By VIRGINIA HENNESSEY
Herald Staff Writer
Good fortune has shined down on Sun Street Centers’ substance abuse prevention center in Salinas.
An announcement in June that it would close for lack of funding prompted an outpouring of public and private donations that will keep the educational operation afloat another year. By then, Executive Director Anna Foglia said she hopes to have obtained a new federal grant.
One of several operations run by the nonprofit Sun Street Centers, the prevention program goes into schools to teach students about the dangers of drug and alcohol abuse. The problem is so pervasive, with middle schools seeing incoming students already using alcohol and marijuana, Foglia said, Sun Street expanded its outreach into the elementary schools this year.
The program has been funded for the past five years by a federal Drug Free Communities grant. The Substance Abuse and Mental Health Services Administration, which issues the grant, encourages groups to be self-sufficient after the five years, but allows for one extension. Unfortunately, Foglia said, Sun Street was not one of the 140 of 690 applicants that won a grant this year.
While the program’s annual budget is only $250,000, in a tough economy with philanthropy drying up, Foglia was not optimistic. She announced the program would close its doors Dec. 31.
“It’s actually easier to fund treatment (programs) than prevention,” she said. “It’s hard to explain how you’re going to prevent something from happening.”
But the community stepped forward. Major grants came from Monterey County Behavioral Health and the Nancy Buck Ransom Foundation, with dozens of smaller donations bridging the gap.
Those gifts will keep the program afloat at least until the end of the year. Pending grants could put the organization on firm ground through 2014. Those grants are from the Harden Foundation, Community Action Partnership and the Community Alliance for Safety and Peace, which is part of the California Gang Response and Intervention Program.
“All of this has come to bear over the last three months,” she said. “It’s hard to live like that, but also wonderful to be in a place where people care.”
The donations also saved the jobs of three full-time and eight part-time employees, most of whom are in their first paying jobs.

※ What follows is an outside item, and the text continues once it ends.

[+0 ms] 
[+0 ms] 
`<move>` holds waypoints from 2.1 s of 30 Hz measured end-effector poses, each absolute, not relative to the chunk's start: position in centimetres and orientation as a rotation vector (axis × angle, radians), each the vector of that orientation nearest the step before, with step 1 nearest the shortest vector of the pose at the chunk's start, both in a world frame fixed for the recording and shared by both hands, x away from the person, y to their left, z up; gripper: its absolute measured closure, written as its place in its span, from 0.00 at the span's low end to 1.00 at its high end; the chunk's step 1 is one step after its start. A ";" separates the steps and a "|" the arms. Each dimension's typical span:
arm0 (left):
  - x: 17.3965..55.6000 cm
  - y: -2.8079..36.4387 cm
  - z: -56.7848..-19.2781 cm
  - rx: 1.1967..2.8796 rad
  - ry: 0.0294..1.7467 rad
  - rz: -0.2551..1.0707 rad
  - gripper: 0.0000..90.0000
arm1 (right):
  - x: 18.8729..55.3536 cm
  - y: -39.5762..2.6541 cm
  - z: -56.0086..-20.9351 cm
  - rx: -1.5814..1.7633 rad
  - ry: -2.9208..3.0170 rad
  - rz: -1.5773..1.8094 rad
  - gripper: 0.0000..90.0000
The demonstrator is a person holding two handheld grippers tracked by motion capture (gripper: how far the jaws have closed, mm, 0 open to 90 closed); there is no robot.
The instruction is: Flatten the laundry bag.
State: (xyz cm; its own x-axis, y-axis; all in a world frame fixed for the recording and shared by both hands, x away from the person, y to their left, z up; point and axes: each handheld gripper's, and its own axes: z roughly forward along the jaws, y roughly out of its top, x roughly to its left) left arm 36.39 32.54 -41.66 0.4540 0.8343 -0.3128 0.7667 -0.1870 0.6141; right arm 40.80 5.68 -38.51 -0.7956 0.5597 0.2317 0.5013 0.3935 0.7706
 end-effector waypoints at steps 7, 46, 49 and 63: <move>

Salinas Mayor Joe Gunter, a retired police detective, said the Sun Street prevention program, which serves 5,000 mostly low-income students and their families, is invaluable in the fight to keep kids out of gangs.
“They’ve been doing good work,” he said. “They’re a huge partner in the Community Alliance on Safety and Peace.”
With the help of Rep. Sam Farr’s office, Foglia is hopeful the grant will come through next year. Five years after that, she said, the program should be self-sufficient.
One of the major efforts to achieve that status opens this week with Sun Street’s third annual Castle of the Dead Haunted House and Pumpkin Patch, which runs Saturday through Oct. 31 at Storm House, 185 Maryal Drive, next to the Salinas Rodeo Grounds.
Foglia said actors turn nine rooms into a “very scary” haunted house, while the pumpkin patch offers family fun. Proceeds benefit Sun Street and Salinas Girls Fastpitch. For hours of operation see sunstreetcenters.org.